The funny pages’ weakest link

Joanne Roepke

We’re only as strong as our weakest link.”

We’ve all heard this before. We’ve all been forced to work on the dreaded group project in classes where you are soundly confident that the rest of the “links” in your group could use a good strength program.

Lately, this statement has rung true for me on a more personal level. It happened when I opened up the paper one morning and was immediately disgusted by what I saw. Right there in black and white for all to see and be irritated by while they gulp down their coffee and toast. The Today section, the comic page … “The Family Circus.”

If you aren’t a habitual reader of the Des Moines Register, “The Family Circus” is a one-frame, circular cartoon drawn by Bill Keane that attempts to make witty observations on the life of a family with four children named Dolly, Billy, Jeffy and P.J.

Unfortunately for the readers of the funny page, his attempts fall drastically short. Not only is the cartoon not funny, it is so ridiculously unfunny it almost makes me mad, the exact opposite reaction that the comic page is meant to create.

Keane’s Sunday feature usually includes one of the three scenarios.

One of the kids follows a dotted line path all over town, house, yard, (fill in your favorite location here). He — it is most often Billy who takes these journeys — jumps over garbage cans, climbs up and down trees, goes in and out of a neighbor’s house or garage, down a handrail, etc.

All of this usually occurs while he is on his way to get the pliers for his dad, fixing the car or a household item for his mom.

Mr. Keane also is heavy into the presence of ghosts. He often draws a big open outdoor scene in his Sunday comic and has one of the kids say, “I bet we’re the first ones to ever fish here!” or “I bet Grandpa wishes he was fishing with us!”
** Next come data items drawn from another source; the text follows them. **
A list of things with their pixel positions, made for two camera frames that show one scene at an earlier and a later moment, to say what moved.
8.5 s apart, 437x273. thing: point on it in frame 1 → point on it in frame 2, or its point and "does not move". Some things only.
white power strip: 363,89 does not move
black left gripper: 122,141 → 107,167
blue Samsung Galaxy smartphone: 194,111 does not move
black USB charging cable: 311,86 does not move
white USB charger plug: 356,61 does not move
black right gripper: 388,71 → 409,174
And wouldn’t you know it! There in the background he’s drawn either a thousand pictures of “ghost children” who have fished in that same spot or their grandpa looking down on the family fondly. Touching? Moving? Not quite.

And let’s not forget those hilarious instances when the author turns his pen over to 7-year old Billy to draw the cartoon for the day. You can give me that whole theory that audiences should just blindly believe what an author tells you, but I just don’t buy it.

Bill Keane has been writing this cartoon for many, many years. Even if he did have his son write the cartoon for him now and again in years past — we all know he can’t be seven forever.

Even if he really did draw it, then he’s been doing it for years! You would think his handwriting would improve beyond the chicken scratches that appear in Crayola strokes across the page.

While it’s great to carry over ideas and themes from week to week in a cartoon, the repetition here is way overdone.

I can’t help falling back on a piece of advice I learned in elementary school while reading Beverly Cleary’s Ramona Quimby books: first time funny, second time silly, third time a spanking. It’s time for Bill to break into something new and different (and funny) for a change.

The whole page of funnies is suffering because of one weak link. Other cartoons seem to be catching the unfunny disease. “Garfield,” a standard favorite of mine, has taken a serious turn downhill.

Jim Davis even stooped to drawing Garfield as “sock head,” which closely parallels the sock head character that the youngest daughter in the “For Better, For Worse” comic portrayed. The sock head theme drug on for at least two weeks in “For Better, For Worse” and was a tired idea after one day. To have “Garfield” come back with the same idea a couple weeks later was a major disappointment.

I suppose it’s tough to set comical standards for the funny pages, but something has to happen or people are going to stop reading them. Lots of readers have already lost interest and quit reading religiously after “The Far Side” and “Calvin and Hobbes” both jumped ship. Unless standards are raised, the belly laughs once earned by the comics may dwindle to a mere polite chuckle. If it weren’t for “Baby Blues” and “Dilbert,” I would stop reading the page myself.

Why is the quality of the comic page so important? Because people need it. We need a place to go where we can expect to laugh and be entertained.

The rest of the newspaper is filled with column inches written about death and disaster, war and welfare issues, sex offenders and shopping ads. We need a section of the newspaper to escape from all of that.

We need to strengthen that weak link so we can giggle over the Today section at breakfast or our lunch break and momentarily forget the cruel jokes dealt to the world that hits the press only a few pages away.


Joanne Roepke is a senior in journalism and mass communication from Aurora.